### What to do
Say how many lines in the data hold "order". Nothing else belongs in the answer.

### Available data

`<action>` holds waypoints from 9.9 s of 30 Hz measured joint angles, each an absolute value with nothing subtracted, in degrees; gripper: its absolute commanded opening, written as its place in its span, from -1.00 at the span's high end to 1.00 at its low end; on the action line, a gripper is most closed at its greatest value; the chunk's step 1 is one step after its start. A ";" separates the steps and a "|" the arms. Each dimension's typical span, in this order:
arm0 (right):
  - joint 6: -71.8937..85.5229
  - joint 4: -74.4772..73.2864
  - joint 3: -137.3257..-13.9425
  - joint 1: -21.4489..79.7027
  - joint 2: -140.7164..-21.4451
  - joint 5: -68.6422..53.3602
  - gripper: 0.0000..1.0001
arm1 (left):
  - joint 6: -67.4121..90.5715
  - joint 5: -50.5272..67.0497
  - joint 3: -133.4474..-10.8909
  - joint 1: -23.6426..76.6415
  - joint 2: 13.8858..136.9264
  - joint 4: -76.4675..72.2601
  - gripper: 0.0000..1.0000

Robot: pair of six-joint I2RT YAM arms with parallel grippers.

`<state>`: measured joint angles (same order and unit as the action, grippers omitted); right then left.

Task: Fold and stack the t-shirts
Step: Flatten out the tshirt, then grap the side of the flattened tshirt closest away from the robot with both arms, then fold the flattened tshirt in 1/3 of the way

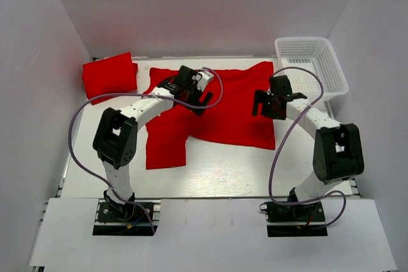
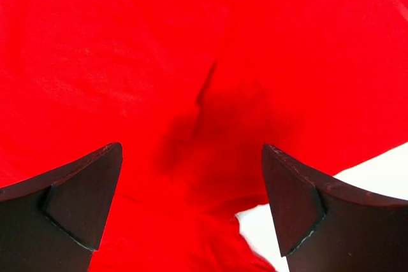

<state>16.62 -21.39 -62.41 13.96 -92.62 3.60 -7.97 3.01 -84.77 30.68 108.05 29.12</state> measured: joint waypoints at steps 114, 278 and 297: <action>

### Solved problem
2